Posted: Sat Mar 02, 2013 2:10 pm
by BigEd
Will the clock edges be adequately fast? Both JMP and JSR have to route the final operand byte (the MSB) direct from the data bus at the close of the final cycle out to the address bus at the beginning of the next cycle. Is the MSB corrupt, or both bytes of the address? Has any other opcode with an operand worked?

Re: Weird JMP problem

Posted: Sat Mar 02, 2013 2:45 pm
by Mercury1964
I don't have an oscilliscope yet, so I don't know. Also, I looked and saw that this also occurs with NOP. It seems that if I wait in the first cycle of the instruction, the next address will be incorrect. I'm still probing the JMPs, though.

Re: Weird JMP problem

Posted: Sat Mar 02, 2013 3:14 pm
by BigEd
Ah, that's good, if it's not just JMP - less mysterious!

Re: Weird JMP problem

Posted: Sat Mar 02, 2013 3:35 pm
by Mercury1964
Okay, new data with JMP. I put a jump to $0000 at address $0000 and put a few dozen NOPs behind that. When I cycled through it, it got to the high-order byte of the JMP command.
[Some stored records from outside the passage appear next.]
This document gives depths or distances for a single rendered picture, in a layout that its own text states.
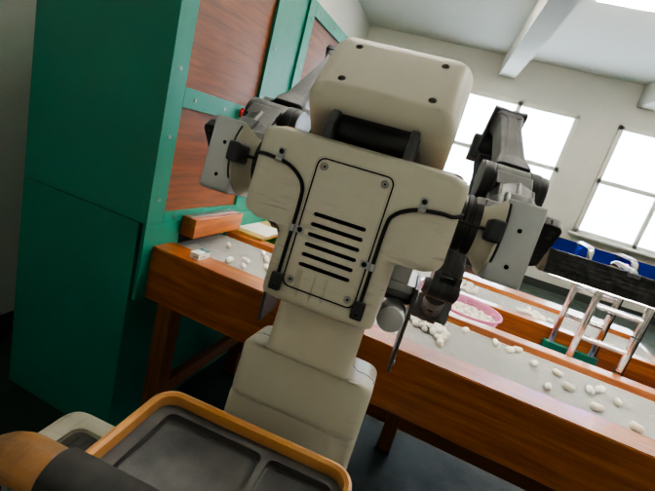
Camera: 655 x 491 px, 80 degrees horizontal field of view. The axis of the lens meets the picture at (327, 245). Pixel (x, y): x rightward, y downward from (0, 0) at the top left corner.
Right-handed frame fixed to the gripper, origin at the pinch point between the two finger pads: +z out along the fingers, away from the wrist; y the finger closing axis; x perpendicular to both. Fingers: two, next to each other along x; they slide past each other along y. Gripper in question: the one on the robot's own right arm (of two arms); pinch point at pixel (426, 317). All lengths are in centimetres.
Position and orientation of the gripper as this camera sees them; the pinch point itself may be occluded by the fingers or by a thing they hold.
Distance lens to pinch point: 123.8
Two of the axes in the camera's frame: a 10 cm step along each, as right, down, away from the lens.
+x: -4.3, 8.2, -3.7
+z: 1.0, 4.5, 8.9
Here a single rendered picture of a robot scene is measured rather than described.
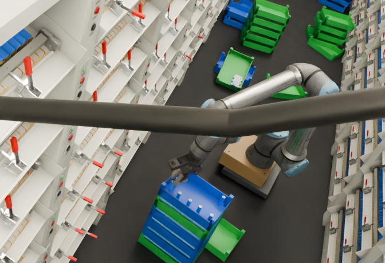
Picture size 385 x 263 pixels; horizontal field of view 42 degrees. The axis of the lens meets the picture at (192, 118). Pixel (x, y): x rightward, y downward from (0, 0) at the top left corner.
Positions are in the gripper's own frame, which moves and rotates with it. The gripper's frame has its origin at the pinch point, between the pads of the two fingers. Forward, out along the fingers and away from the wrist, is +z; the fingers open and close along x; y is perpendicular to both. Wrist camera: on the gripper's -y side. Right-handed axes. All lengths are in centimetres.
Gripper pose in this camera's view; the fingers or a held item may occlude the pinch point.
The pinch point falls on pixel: (172, 181)
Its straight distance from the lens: 231.6
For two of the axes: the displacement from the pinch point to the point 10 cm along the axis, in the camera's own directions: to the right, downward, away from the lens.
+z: -5.0, 7.2, 4.8
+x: -4.5, -6.9, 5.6
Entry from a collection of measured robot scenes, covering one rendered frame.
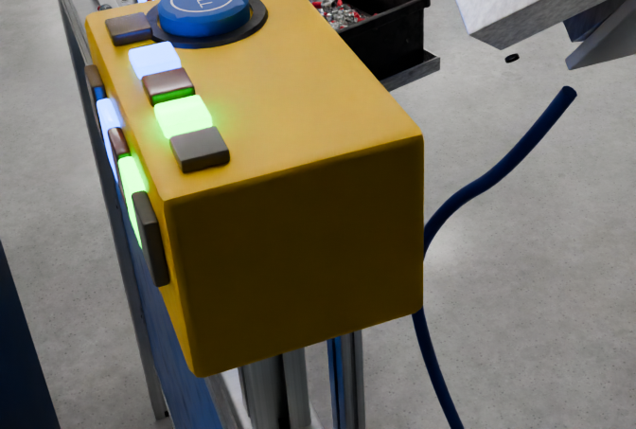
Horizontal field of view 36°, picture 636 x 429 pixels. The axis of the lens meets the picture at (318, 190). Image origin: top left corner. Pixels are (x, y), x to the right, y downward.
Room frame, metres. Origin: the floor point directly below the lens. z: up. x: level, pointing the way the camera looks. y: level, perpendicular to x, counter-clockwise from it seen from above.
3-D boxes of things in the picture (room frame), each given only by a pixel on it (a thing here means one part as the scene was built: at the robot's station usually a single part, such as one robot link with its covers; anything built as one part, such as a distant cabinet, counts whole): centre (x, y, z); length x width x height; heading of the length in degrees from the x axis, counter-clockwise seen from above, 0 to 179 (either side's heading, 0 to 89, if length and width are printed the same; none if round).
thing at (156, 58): (0.36, 0.06, 1.08); 0.02 x 0.02 x 0.01; 18
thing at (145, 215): (0.28, 0.06, 1.04); 0.02 x 0.01 x 0.03; 18
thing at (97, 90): (0.38, 0.09, 1.04); 0.02 x 0.01 x 0.03; 18
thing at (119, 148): (0.33, 0.08, 1.04); 0.02 x 0.01 x 0.03; 18
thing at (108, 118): (0.35, 0.08, 1.04); 0.02 x 0.01 x 0.03; 18
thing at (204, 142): (0.29, 0.04, 1.08); 0.02 x 0.02 x 0.01; 18
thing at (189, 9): (0.40, 0.04, 1.08); 0.04 x 0.04 x 0.02
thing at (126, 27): (0.39, 0.08, 1.08); 0.02 x 0.02 x 0.01; 18
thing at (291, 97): (0.36, 0.03, 1.02); 0.16 x 0.10 x 0.11; 18
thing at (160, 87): (0.34, 0.06, 1.08); 0.02 x 0.02 x 0.01; 18
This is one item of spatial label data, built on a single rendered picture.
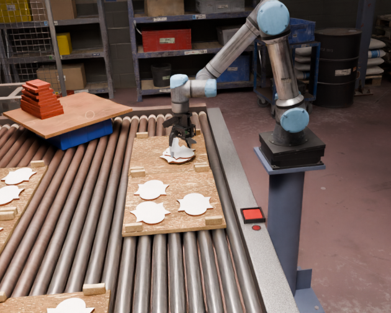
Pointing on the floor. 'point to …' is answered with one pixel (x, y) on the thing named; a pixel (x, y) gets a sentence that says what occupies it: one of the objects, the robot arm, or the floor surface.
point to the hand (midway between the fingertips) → (180, 151)
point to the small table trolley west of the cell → (266, 95)
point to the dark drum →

Then, the address lines went blank for ~3 cycles or so before resuming at the next NOP instruction, appearing to have just skipped the jump. I'm thinking that before, when I wasn't using a NOP buffer after the instruction, it would reach the next instruction (BRK or some other, random opcode - i didn't clear the entire RAM space) and would produce the odd results. I still don't really know.

Re: Weird JMP problem

Posted: Sat Mar 02, 2013 4:03 pm
by BigEd
By blank do you mean zero?

Re: Weird JMP problem

Posted: Sat Mar 02, 2013 6:25 pm
by Mercury1964
I don't know. Because the monitor is in between the RAM and the 65c02, I would assume so.

Re: Weird JMP problem

Posted: Sat Mar 02, 2013 6:29 pm
by Mercury1964
The monitor is 16 LEDs in a DIP package, to be specific.

Re: Weird JMP problem

Posted: Sat Mar 02, 2013 6:34 pm
by GARTHWILSON
Do you have current-limiting resistors on the LEDs?